Records drawn from a dataset —
-- -- --

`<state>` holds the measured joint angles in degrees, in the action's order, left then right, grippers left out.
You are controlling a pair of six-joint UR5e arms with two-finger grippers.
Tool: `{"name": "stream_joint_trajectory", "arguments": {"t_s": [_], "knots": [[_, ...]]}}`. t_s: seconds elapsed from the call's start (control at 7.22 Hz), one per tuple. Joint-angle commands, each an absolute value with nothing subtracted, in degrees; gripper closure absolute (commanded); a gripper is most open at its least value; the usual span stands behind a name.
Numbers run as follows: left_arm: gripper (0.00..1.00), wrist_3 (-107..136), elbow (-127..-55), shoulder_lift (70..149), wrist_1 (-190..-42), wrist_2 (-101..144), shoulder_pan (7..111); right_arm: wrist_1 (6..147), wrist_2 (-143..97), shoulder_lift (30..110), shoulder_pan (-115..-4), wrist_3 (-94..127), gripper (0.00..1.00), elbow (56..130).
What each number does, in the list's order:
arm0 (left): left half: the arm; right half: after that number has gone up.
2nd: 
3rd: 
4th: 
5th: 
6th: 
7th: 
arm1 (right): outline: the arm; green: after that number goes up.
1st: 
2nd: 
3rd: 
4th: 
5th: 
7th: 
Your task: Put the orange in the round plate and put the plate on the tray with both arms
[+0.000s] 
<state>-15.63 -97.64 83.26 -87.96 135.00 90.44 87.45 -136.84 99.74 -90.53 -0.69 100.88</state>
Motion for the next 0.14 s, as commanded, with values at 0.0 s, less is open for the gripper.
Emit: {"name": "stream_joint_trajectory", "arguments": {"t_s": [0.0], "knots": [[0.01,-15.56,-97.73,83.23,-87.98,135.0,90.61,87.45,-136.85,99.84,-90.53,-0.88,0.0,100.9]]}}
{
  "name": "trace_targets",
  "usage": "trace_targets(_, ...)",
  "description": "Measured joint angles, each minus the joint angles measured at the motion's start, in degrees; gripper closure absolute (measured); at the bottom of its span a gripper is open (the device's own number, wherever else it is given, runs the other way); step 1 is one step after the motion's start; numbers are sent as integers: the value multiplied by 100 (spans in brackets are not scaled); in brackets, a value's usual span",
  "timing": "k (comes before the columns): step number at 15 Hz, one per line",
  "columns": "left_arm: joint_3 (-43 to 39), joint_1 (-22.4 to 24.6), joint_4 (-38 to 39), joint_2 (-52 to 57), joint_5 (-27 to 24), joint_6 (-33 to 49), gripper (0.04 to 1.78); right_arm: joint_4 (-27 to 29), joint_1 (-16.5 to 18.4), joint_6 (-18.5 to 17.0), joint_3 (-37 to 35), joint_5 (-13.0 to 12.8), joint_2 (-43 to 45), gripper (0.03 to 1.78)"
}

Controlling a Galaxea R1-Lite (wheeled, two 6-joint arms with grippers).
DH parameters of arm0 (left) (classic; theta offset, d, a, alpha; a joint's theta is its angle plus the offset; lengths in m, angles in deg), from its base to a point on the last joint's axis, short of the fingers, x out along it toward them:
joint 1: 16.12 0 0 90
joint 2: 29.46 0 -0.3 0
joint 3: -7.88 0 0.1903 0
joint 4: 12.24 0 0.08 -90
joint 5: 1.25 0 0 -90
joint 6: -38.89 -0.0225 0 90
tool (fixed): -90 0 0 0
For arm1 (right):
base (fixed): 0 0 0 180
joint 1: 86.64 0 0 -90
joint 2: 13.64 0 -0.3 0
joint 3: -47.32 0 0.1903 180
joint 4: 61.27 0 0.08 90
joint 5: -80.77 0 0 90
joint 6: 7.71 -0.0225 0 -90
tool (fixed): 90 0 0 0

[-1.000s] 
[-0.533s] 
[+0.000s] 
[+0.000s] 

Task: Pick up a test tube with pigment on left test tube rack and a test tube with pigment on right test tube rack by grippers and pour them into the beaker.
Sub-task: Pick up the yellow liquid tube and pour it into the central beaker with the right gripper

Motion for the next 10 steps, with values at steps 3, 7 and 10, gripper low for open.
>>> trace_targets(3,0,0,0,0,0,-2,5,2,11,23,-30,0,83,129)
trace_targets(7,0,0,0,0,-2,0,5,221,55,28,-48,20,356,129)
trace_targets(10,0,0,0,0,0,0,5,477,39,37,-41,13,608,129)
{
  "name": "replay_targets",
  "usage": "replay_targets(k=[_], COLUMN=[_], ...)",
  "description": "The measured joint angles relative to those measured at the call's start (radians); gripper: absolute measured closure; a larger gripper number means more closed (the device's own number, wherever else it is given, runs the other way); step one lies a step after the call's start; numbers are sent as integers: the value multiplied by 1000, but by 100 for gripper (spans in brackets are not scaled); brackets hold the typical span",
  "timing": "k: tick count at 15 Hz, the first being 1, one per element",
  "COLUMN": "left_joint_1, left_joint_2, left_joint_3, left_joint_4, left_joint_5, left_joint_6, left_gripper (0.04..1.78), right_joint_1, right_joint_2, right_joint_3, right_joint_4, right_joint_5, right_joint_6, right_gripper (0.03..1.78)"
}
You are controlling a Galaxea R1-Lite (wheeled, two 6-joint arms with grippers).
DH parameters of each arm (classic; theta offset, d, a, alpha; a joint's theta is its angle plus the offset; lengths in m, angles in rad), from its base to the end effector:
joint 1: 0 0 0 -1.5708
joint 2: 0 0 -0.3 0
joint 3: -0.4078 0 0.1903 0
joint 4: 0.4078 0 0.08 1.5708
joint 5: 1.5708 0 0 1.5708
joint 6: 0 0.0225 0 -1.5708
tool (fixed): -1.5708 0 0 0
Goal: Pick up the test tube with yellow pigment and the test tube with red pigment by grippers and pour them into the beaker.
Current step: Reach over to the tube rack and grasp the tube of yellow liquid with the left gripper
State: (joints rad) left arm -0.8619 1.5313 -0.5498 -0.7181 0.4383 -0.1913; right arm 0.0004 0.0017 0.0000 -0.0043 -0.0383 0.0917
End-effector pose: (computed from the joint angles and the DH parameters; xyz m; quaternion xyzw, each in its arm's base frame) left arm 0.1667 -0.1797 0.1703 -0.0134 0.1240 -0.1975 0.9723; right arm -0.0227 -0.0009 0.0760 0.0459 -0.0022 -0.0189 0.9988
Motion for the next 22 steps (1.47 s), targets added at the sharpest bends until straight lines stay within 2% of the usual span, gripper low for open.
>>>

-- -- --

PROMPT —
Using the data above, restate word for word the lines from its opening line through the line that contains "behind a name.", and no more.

ANSWER TO THIS TASK —
`<state>` holds the measured joint angles in degrees, in the action's order, left then right, grippers left out.
You are controlling a pair of six-joint UR5e arms with two-finger grippers.
Tool: `{"name": "stream_joint_trajectory", "arguments": {"t_s": [_], "knots": [[_, ...]]}}`. t_s: seconds elapsed from the call's start (control at 7.22 Hz), one per tuple. Joint-angle commands, each an absolute value with nothing subtracted, in degrees; gripper closure absolute (commanded); a gripper is most open at its least value; the usual span stands behind a name.

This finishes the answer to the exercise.